The lines to repeat are those below from the one containing "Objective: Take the" down to the one containing "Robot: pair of", both included; reproduce them exactly and nothing else.

┌─ RECORDS PROVIDED

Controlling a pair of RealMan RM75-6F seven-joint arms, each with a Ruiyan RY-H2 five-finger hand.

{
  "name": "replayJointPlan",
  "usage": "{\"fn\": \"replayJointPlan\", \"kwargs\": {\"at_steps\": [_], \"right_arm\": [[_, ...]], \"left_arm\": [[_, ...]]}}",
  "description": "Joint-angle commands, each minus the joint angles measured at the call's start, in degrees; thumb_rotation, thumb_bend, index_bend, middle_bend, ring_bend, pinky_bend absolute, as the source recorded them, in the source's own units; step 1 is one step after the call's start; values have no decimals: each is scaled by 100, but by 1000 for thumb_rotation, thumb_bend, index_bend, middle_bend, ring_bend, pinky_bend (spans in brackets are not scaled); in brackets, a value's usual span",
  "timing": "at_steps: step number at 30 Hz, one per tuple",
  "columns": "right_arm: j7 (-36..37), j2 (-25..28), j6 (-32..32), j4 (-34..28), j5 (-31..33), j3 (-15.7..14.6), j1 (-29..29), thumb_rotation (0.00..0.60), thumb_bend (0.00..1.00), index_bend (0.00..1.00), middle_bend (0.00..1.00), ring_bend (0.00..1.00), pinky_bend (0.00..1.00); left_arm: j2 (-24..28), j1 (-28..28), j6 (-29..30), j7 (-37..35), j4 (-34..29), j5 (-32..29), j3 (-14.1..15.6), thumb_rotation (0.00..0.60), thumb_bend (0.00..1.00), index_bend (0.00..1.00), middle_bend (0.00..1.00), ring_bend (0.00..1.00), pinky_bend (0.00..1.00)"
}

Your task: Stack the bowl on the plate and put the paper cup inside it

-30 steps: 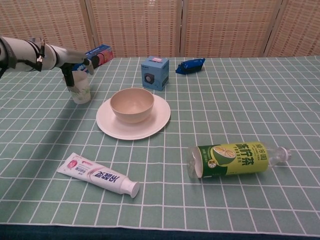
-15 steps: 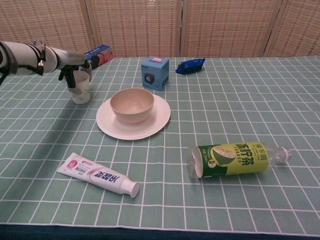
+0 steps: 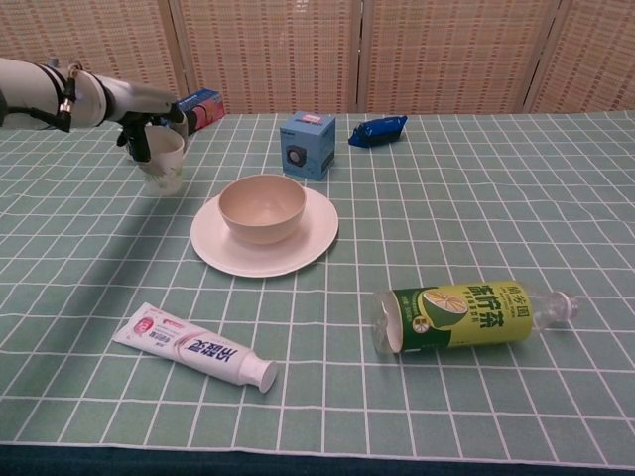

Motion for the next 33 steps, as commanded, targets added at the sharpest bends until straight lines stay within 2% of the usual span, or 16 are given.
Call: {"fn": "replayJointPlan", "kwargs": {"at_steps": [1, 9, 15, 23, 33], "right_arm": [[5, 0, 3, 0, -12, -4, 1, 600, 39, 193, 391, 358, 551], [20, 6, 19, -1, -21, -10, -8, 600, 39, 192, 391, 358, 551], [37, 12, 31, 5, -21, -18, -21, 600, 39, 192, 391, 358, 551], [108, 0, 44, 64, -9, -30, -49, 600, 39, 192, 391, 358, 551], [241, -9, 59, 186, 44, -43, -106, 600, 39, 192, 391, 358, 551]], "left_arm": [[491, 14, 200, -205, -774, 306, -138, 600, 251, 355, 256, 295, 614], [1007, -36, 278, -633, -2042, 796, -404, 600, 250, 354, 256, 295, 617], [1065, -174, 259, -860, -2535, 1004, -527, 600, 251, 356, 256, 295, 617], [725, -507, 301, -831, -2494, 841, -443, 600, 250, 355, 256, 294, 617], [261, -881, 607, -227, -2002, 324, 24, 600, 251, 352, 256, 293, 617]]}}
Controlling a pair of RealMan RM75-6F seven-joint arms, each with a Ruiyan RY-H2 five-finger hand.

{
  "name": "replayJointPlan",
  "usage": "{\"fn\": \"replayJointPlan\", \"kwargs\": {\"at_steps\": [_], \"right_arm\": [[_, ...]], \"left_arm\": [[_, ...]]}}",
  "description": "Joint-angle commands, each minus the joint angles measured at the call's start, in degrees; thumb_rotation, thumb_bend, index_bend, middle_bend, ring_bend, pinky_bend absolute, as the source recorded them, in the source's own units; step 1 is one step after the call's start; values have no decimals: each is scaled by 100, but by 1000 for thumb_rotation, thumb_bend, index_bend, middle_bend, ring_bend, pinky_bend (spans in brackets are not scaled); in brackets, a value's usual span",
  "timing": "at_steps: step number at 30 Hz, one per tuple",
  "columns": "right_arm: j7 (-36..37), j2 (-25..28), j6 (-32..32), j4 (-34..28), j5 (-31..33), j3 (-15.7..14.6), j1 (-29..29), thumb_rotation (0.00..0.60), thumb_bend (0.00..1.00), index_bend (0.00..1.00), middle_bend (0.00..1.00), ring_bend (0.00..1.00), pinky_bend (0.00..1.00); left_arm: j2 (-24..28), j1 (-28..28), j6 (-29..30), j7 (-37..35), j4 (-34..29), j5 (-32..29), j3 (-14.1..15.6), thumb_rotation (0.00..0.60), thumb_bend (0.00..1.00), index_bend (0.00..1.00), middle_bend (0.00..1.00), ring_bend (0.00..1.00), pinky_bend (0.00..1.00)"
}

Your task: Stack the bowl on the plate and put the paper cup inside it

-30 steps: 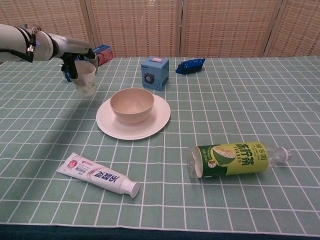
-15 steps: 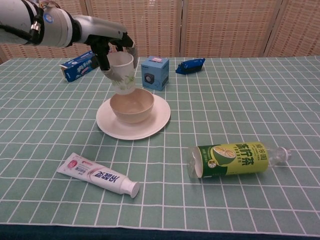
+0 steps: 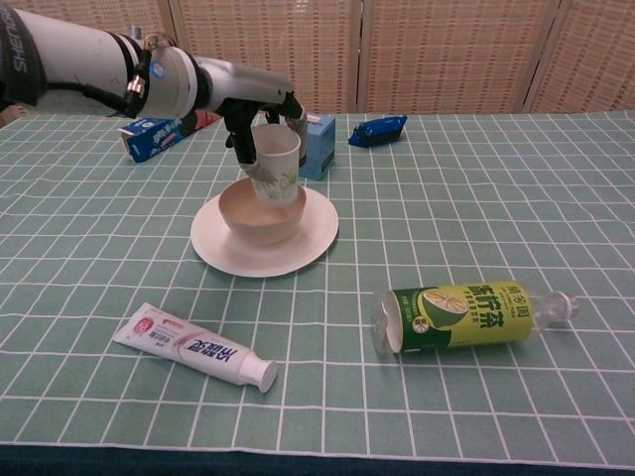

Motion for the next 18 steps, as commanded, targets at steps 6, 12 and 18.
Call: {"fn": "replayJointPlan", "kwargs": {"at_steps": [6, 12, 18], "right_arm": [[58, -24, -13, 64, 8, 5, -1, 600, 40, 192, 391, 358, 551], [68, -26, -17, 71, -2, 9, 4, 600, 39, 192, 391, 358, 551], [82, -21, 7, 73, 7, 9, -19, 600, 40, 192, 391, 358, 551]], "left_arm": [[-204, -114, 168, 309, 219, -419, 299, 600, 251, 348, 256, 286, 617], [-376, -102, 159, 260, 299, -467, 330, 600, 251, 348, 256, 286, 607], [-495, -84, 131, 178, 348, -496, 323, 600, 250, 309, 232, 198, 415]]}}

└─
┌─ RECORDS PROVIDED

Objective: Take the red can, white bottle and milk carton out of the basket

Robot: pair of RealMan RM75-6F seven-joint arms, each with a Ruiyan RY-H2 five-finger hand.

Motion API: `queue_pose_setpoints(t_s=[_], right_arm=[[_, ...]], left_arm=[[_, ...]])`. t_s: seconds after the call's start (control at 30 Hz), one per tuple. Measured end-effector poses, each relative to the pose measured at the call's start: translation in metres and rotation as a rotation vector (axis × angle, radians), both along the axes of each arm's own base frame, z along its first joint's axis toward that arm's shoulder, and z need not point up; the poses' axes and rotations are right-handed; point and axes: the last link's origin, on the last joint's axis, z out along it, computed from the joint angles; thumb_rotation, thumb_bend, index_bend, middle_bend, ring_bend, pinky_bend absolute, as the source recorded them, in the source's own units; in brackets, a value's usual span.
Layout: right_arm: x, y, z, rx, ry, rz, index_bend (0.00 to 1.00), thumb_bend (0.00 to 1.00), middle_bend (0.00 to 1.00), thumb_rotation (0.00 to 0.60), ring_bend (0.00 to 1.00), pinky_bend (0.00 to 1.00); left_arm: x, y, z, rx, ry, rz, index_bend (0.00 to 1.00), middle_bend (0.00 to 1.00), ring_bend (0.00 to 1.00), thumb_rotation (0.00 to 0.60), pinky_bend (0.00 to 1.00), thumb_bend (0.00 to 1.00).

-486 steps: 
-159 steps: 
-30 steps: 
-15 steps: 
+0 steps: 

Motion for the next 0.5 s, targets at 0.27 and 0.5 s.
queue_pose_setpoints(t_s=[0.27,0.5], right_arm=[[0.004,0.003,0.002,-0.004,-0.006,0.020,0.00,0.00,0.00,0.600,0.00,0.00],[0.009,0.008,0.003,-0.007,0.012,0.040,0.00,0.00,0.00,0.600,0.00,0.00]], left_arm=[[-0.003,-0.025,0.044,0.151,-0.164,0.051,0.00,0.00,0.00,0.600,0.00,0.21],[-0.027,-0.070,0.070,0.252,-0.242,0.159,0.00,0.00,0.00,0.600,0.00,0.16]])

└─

- [PROBLEM SOLUTION]
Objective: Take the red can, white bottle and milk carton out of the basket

Robot: pair of RealMan RM75-6F seven-joint arms, each with a Ruiyan RY-H2 five-finger hand.

No further output is required for this answer.